* YOUR OBJECTIVE
Please set down each line of the data again, unchanged.

*** INFORMATION SHOWN Section Begins ***

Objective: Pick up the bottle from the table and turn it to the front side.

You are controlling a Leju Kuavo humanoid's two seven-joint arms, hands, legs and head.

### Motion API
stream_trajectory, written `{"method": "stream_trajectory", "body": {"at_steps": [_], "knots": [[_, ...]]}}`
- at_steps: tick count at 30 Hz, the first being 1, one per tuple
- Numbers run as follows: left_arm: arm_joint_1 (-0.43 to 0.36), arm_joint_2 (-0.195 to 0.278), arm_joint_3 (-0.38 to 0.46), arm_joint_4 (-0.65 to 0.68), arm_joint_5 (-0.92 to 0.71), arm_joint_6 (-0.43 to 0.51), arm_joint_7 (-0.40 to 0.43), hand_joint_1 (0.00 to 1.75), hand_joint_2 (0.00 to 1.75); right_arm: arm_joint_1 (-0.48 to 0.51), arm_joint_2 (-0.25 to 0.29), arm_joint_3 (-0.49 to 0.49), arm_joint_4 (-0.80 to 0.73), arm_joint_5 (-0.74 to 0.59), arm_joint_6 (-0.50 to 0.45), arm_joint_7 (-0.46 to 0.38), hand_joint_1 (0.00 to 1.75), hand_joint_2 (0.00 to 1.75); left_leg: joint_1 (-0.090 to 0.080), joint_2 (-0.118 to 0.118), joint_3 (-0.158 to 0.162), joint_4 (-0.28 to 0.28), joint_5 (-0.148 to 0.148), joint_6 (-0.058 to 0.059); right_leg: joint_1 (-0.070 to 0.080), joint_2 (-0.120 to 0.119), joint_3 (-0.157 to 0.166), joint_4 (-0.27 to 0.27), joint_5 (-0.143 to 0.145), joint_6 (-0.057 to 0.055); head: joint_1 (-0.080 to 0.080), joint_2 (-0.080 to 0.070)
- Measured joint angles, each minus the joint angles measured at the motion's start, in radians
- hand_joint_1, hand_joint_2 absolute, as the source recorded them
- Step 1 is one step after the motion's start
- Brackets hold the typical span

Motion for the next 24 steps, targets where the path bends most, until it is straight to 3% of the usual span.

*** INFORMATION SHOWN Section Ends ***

* EXERCISE RESULT
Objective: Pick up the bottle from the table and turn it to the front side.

You are controlling a Leju Kuavo humanoid's two seven-joint arms, hands, legs and head.

### Motion API
stream_trajectory, written `{"method": "stream_trajectory", "body": {"at_steps": [_], "knots": [[_, ...]]}}`
- at_steps: tick count at 30 Hz, the first being 1, one per tuple
- Numbers run as follows: left_arm: arm_joint_1 (-0.43 to 0.36), arm_joint_2 (-0.195 to 0.278), arm_joint_3 (-0.38 to 0.46), arm_joint_4 (-0.65 to 0.68), arm_joint_5 (-0.92 to 0.71), arm_joint_6 (-0.43 to 0.51), arm_joint_7 (-0.40 to 0.43), hand_joint_1 (0.00 to 1.75), hand_joint_2 (0.00 to 1.75); right_arm: arm_joint_1 (-0.48 to 0.51), arm_joint_2 (-0.25 to 0.29), arm_joint_3 (-0.49 to 0.49), arm_joint_4 (-0.80 to 0.73), arm_joint_5 (-0.74 to 0.59), arm_joint_6 (-0.50 to 0.45), arm_joint_7 (-0.46 to 0.38), hand_joint_1 (0.00 to 1.75), hand_joint_2 (0.00 to 1.75); left_leg: joint_1 (-0.090 to 0.080), joint_2 (-0.118 to 0.118), joint_3 (-0.158 to 0.162), joint_4 (-0.28 to 0.28), joint_5 (-0.148 to 0.148), joint_6 (-0.058 to 0.059); right_leg: joint_1 (-0.070 to 0.080), joint_2 (-0.120 to 0.119), joint_3 (-0.157 to 0.166), joint_4 (-0.27 to 0.27), joint_5 (-0.143 to 0.145), joint_6 (-0.057 to 0.055); head: joint_1 (-0.080 to 0.080), joint_2 (-0.080 to 0.070)
- Measured joint angles, each minus the joint angles measured at the motion's start, in radians
- hand_joint_1, hand_joint_2 absolute, as the source recorded them
- Step 1 is one step after the motion's start
- Brackets hold the typical span

Motion for the next 24 steps, targets where the path bends most, until it is straight to 3% of the usual span.

This answer requires no further additions.